What year represented the highest mortality rate for children under 5 for each region?

In [13]:
%%sql

with all_averages as (SELECT Region, Year, AVG(Value) as avg_mortality_rate_under5
FROM Indicators i
INNER JOIN Country c
ON i.CountryCode=c.CountryCode
AND IndicatorName='Mortality rate, under-5 (per 1,000)'
AND Region!=''
GROUP BY 1, 2)

SELECT Region, Year, MAX(avg_mortality_rate_under5)
FROM all_averages 
GROUP BY 1
ORDER BY 2

 * sqlite:///indicators.sqlite
Done.


Region,Year,MAX(avg_mortality_rate_under5)
East Asia & Pacific,1960,112.45714285714288
Europe & Central Asia,1960,51.6
Latin America & Caribbean,1960,152.17142857142858
North America,1960,31.35
Middle East & North Africa,1963,198.2133333333333
South Asia,1963,254.8714285714286
Sub-Saharan Africa,1964,244.6166666666667


For all regions, the years with highest mortality rate for children under 5 were in the 60s, which indicates that this issue has improved over time.
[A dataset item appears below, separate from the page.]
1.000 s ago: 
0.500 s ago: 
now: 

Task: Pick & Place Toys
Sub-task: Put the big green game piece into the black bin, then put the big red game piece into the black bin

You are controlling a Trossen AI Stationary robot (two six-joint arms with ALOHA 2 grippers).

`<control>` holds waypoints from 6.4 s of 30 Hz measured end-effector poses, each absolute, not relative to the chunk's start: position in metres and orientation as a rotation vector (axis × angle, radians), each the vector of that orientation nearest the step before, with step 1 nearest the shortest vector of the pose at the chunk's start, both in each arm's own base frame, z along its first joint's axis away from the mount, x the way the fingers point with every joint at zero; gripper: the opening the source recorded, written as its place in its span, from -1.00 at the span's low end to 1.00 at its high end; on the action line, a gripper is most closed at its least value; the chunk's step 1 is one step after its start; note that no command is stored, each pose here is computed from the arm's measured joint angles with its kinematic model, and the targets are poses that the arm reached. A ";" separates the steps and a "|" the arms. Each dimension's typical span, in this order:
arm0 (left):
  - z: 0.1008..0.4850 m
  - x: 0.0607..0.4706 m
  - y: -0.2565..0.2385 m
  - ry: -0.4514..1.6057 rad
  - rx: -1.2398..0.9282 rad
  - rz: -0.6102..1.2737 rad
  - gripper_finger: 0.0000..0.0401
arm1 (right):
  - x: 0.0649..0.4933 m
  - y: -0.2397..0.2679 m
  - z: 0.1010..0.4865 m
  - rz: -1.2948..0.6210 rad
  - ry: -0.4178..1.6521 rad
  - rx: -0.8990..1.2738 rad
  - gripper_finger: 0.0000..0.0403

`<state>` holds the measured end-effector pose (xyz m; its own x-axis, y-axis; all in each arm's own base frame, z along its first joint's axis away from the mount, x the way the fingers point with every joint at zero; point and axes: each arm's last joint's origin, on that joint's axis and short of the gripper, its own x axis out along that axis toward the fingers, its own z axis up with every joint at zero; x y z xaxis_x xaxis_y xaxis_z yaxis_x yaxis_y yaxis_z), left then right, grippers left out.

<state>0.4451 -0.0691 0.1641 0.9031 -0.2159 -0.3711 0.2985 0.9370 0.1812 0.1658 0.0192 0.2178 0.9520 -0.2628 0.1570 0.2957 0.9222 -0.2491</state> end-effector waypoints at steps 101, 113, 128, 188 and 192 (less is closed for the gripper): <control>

Let's compare the values in 1960 to 2014.

In [14]:
%%sql

with avg_1960 as (
    SELECT Year, Region, AVG(Value) as avg_mortality_rate_under5_1960
FROM Indicators i
INNER JOIN Country c
ON i.CountryCode=c.CountryCode
AND IndicatorName='Mortality rate, under-5 (per 1,000)'
AND Year='1960' AND Region!=''
GROUP BY 1, 2
ORDER BY 3 DESC)
,

avg_2014 as (
    SELECT Year, Region, AVG(Value) as avg_mortality_rate_under5_2014
FROM Indicators i
INNER JOIN Country c
ON i.CountryCode=c.CountryCode
AND IndicatorName='Mortality rate, under-5 (per 1,000)'
AND Year='2014'
GROUP BY 1, 2
ORDER BY 3 DESC)

SELECT a.Region, avg_mortality_rate_under5_1960, avg_mortality_rate_under5_2014, avg_mortality_rate_under5_2014-avg_mortality_rate_under5_1960 as change
FROM avg_1960 a
LEFT JOIN avg_2014 b
ON a.Region=b.Region
ORDER BY 4 DESC



 * sqlite:///indicators.sqlite
Done.


Region,avg_mortality_rate_under5_1960,avg_mortality_rate_under5_2014,change
North America,31.35,5.85,-25.5
Europe & Central Asia,51.6,9.313725490196076,-42.28627450980392
East Asia & Pacific,112.45714285714288,25.66206896551724,-86.79507389162563
Latin America & Caribbean,152.17142857142858,19.67878787878788,-132.4926406926407
Sub-Saharan Africa,241.556,77.17083333333333,-164.3851666666667
Middle East & North Africa,190.13333333333333,18.990476190476198,-171.14285714285717
South Asia,240.42,44.6875,-195.7325


Comparing the earliest timepoint of the dataset to the most recent, we can see all regions have suffered a decrease in  mortality rate for children under 5. The regions of South Asia, Middle East & North Africa and Sub-Saharan Africa experienced the greatest reduction, nevertheless, they still display some of the highest values for this indicator in 2014.

Even though annual % of population growth **decreased** from 1960 to 2014 for all regions except Sub-Saharan Africa, the mortality rate for children under 5 for **did not increase** in that same period.

This is not surprising. Mortality under 5 is one of many factors that influence population size and we cannot expect for it to solely account for population growth variation over the years.